Intellectual functioning in adolescents with indicators of psychosis: Evidence for decline in functioning related to number of psychotic features?

Lale Bilginer, Victoria DeLuca, David L. Pogge, John S. Stokes, Philip D. Harvey

Research output: Contribution to journalArticle

8 Scopus citations


Substantial research has demonstrated that adults with schizophrenia display intellectual decline compared to their premorbid levels of functioning. Research of this type, however, is not as common in adolescents with psychotic disorders. Since many first-episode adolescents with psychotic disorders other than schizophrenia may eventually meet criteria for this diagnosis, we examined first admission adolescents with variable psychiatric diagnoses. In this study, current intellectual functioning was compared to estimated premorbid functioning (estimated with word recognition reading), and the difference between these scores was related to the number of indicators of psychosis that was present in each case.

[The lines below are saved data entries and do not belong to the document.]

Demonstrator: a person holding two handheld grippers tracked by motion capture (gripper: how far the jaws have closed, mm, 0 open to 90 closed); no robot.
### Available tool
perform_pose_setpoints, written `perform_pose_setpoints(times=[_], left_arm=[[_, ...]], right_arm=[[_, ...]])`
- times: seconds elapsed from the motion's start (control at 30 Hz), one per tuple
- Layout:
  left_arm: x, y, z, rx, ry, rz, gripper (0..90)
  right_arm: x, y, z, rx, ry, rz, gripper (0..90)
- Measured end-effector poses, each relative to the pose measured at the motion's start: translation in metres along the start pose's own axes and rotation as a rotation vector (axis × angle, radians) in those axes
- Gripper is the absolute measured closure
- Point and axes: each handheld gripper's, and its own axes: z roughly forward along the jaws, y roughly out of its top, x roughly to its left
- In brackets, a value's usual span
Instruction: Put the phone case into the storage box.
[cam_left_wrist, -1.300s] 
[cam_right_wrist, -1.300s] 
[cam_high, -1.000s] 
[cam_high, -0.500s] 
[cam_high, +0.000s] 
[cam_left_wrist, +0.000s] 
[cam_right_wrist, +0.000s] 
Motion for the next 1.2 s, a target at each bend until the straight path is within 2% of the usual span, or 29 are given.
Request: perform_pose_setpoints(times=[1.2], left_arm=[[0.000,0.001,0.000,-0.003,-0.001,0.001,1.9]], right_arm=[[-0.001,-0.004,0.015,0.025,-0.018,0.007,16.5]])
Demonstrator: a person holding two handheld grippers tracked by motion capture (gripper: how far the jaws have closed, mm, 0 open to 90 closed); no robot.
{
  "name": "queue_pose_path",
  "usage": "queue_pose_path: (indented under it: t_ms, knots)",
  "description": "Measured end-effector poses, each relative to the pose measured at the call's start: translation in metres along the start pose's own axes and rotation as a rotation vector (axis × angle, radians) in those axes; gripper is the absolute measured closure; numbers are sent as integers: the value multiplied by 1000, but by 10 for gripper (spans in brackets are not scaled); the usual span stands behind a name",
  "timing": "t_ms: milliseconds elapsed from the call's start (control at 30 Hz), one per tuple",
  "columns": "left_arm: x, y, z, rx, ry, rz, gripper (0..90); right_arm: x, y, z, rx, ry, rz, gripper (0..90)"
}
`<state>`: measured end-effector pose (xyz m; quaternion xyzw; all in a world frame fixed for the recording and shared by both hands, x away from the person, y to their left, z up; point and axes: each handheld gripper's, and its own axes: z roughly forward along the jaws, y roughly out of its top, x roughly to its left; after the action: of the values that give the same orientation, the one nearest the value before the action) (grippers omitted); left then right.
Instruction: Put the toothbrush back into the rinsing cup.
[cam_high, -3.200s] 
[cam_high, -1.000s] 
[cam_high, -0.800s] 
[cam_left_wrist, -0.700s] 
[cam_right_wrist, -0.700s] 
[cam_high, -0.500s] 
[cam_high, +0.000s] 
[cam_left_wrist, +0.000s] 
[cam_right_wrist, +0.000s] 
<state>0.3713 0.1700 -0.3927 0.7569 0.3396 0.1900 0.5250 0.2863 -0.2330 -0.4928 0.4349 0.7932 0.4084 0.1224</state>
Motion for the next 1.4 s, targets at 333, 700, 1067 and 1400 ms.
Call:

Subjects consisted of 513 inpatients, ranging in age from 13 to 17 years, who were admitted to the adolescent service of a private psychiatric hospital. Indicators of psychosis came from clinical diagnoses, self-report measures, and clinical rating scales. Across the entire sample of 513 subjects the greater the number of indicators of psychosis that was present, the greater the estimated premorbid/current intelligence quotient (IQ) discrepancy. Type of IQ test, differences in intellectual premorbid functioning, demographic variables, and type of treatment were all unassociated with risk for IQ discrepancy. Within the limitations of estimation of premorbid intellectual functioning, these data suggest that intellectual decline is present at the time of the first psychiatric admission in psychotic adolescent patients who do not necessarily meet diagnostic criteria for schizophrenia and that this discrepancy is greater in patients with more indicators of psychosis.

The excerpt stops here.